# ABOUT THIS TASK
Please transcribe exactly, and only, the lines of the data below between the line holding "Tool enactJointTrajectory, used" and the line holding "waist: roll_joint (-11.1", inclusive.

[Dataset records]
++++++++++++++++++++

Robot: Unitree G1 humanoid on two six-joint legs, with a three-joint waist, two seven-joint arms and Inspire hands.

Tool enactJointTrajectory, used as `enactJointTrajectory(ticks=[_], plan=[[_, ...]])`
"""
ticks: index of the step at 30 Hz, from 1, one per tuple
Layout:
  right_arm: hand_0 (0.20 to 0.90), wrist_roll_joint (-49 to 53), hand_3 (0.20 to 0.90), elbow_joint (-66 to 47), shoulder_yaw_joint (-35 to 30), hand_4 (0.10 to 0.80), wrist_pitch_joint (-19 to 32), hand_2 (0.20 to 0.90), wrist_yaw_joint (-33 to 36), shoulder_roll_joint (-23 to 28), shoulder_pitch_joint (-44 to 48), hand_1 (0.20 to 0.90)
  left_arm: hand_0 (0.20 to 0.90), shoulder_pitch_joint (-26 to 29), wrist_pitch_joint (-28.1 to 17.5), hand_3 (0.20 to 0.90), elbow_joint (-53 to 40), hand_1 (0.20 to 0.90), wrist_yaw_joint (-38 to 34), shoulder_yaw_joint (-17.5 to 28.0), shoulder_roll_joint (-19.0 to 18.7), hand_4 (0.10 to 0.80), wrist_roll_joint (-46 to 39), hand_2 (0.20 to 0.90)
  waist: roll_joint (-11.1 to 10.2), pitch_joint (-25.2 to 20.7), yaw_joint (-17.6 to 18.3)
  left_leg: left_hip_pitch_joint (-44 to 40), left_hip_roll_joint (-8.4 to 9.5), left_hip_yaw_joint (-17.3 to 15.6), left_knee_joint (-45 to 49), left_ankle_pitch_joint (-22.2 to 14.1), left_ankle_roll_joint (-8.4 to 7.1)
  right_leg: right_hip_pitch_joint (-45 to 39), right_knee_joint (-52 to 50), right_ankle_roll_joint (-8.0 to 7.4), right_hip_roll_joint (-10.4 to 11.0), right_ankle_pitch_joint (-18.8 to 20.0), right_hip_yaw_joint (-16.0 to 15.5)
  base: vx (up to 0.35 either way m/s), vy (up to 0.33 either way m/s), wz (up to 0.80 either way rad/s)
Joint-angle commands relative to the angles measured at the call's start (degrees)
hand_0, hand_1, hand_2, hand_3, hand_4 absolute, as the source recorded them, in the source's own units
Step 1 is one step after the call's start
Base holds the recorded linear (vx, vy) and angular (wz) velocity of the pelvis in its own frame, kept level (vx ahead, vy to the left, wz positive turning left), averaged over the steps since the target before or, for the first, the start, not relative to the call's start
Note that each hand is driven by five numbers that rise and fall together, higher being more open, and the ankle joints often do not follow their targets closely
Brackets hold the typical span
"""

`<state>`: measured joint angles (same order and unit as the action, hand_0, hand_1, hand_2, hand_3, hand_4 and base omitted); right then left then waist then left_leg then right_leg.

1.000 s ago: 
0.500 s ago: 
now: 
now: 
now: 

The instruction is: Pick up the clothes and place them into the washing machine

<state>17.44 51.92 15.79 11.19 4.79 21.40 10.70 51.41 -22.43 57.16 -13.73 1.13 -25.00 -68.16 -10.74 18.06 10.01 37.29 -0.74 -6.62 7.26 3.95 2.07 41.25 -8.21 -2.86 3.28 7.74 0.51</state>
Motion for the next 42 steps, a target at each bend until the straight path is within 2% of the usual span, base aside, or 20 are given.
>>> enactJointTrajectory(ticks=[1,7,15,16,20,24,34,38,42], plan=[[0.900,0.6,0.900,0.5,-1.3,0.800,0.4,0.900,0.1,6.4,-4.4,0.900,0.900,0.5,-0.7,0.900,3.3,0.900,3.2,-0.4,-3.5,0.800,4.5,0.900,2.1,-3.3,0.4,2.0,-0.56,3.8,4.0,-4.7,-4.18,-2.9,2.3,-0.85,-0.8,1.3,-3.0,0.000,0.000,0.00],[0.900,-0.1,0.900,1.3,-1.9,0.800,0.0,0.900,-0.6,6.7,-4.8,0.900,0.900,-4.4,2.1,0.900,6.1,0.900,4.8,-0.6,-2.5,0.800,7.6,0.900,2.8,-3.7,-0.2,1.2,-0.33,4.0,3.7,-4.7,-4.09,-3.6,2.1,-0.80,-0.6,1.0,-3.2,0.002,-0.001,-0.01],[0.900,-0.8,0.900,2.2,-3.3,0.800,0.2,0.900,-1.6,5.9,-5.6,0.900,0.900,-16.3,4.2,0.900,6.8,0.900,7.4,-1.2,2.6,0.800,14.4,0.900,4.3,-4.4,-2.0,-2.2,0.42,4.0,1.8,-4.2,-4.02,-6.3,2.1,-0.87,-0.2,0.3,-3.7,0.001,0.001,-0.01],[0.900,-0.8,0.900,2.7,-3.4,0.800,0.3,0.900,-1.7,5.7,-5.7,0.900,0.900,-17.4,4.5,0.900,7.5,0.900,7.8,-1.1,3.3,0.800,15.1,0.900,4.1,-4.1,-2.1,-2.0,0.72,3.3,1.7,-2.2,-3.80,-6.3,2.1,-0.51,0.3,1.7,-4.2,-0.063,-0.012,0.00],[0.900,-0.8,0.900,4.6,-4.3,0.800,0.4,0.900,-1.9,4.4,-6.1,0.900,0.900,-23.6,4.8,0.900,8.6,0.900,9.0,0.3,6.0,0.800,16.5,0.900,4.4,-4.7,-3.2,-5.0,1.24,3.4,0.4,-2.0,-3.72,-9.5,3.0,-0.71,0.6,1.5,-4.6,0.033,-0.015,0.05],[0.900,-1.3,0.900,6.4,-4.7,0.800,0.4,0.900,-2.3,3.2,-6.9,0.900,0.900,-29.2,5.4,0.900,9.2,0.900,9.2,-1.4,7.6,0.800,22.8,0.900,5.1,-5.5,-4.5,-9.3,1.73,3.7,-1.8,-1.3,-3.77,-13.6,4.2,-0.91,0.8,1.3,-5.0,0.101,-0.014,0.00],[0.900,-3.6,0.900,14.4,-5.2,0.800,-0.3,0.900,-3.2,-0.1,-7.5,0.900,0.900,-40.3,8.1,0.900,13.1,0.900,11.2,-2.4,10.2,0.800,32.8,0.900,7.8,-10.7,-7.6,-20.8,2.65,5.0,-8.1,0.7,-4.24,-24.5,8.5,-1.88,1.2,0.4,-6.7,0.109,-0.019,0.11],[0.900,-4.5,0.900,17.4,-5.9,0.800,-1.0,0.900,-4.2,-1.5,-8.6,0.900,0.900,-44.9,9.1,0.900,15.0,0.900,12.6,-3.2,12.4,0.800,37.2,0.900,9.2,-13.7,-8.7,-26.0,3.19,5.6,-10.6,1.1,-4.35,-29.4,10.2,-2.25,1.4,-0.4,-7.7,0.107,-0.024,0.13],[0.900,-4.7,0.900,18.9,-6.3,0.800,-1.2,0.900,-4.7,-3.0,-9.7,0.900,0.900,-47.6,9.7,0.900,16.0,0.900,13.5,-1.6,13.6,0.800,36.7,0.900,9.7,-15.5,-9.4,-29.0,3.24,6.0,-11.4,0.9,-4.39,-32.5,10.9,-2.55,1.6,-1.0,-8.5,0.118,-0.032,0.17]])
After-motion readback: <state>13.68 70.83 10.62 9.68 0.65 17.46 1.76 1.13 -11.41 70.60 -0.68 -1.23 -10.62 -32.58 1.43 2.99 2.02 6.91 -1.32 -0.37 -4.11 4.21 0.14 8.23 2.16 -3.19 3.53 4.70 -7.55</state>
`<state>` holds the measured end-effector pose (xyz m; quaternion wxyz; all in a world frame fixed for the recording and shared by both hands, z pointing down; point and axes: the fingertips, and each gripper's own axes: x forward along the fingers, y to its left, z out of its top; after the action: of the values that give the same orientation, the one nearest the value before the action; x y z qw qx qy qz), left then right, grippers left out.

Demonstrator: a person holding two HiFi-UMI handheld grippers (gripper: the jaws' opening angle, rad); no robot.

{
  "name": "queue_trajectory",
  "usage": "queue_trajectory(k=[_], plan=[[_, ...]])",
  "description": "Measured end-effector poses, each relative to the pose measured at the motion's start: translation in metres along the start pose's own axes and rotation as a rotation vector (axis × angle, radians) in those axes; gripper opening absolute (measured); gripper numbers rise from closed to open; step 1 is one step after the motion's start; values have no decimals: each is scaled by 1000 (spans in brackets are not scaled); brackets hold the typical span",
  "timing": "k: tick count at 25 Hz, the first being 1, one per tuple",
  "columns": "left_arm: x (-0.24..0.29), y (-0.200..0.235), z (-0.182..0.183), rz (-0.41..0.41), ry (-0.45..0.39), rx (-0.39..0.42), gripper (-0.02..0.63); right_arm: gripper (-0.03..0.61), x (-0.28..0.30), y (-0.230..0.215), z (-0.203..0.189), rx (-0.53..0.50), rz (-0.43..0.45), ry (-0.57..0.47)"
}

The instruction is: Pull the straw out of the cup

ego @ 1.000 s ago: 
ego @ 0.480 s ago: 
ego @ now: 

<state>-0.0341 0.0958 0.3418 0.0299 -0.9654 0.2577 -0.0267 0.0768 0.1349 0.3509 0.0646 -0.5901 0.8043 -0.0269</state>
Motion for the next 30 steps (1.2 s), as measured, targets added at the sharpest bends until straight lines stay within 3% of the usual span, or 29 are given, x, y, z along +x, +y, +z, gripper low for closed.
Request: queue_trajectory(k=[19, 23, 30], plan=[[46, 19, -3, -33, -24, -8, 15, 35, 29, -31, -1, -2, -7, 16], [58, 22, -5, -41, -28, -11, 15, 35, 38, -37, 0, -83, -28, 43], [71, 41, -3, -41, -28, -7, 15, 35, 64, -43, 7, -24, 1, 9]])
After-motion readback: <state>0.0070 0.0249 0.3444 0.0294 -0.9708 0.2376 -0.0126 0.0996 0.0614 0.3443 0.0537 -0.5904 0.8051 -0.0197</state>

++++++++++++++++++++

# SOLUTION BELOW
Tool enactJointTrajectory, used as `enactJointTrajectory(ticks=[_], plan=[[_, ...]])`
"""
ticks: index of the step at 30 Hz, from 1, one per tuple
Layout:
  right_arm: hand_0 (0.20 to 0.90), wrist_roll_joint (-49 to 53), hand_3 (0.20 to 0.90), elbow_joint (-66 to 47), shoulder_yaw_joint (-35 to 30), hand_4 (0.10 to 0.80), wrist_pitch_joint (-19 to 32), hand_2 (0.20 to 0.90), wrist_yaw_joint (-33 to 36), shoulder_roll_joint (-23 to 28), shoulder_pitch_joint (-44 to 48), hand_1 (0.20 to 0.90)
  left_arm: hand_0 (0.20 to 0.90), shoulder_pitch_joint (-26 to 29), wrist_pitch_joint (-28.1 to 17.5), hand_3 (0.20 to 0.90), elbow_joint (-53 to 40), hand_1 (0.20 to 0.90), wrist_yaw_joint (-38 to 34), shoulder_yaw_joint (-17.5 to 28.0), shoulder_roll_joint (-19.0 to 18.7), hand_4 (0.10 to 0.80), wrist_roll_joint (-46 to 39), hand_2 (0.20 to 0.90)
  waist: roll_joint (-11.1 to 10.2), pitch_joint (-25.2 to 20.7), yaw_joint (-17.6 to 18.3)

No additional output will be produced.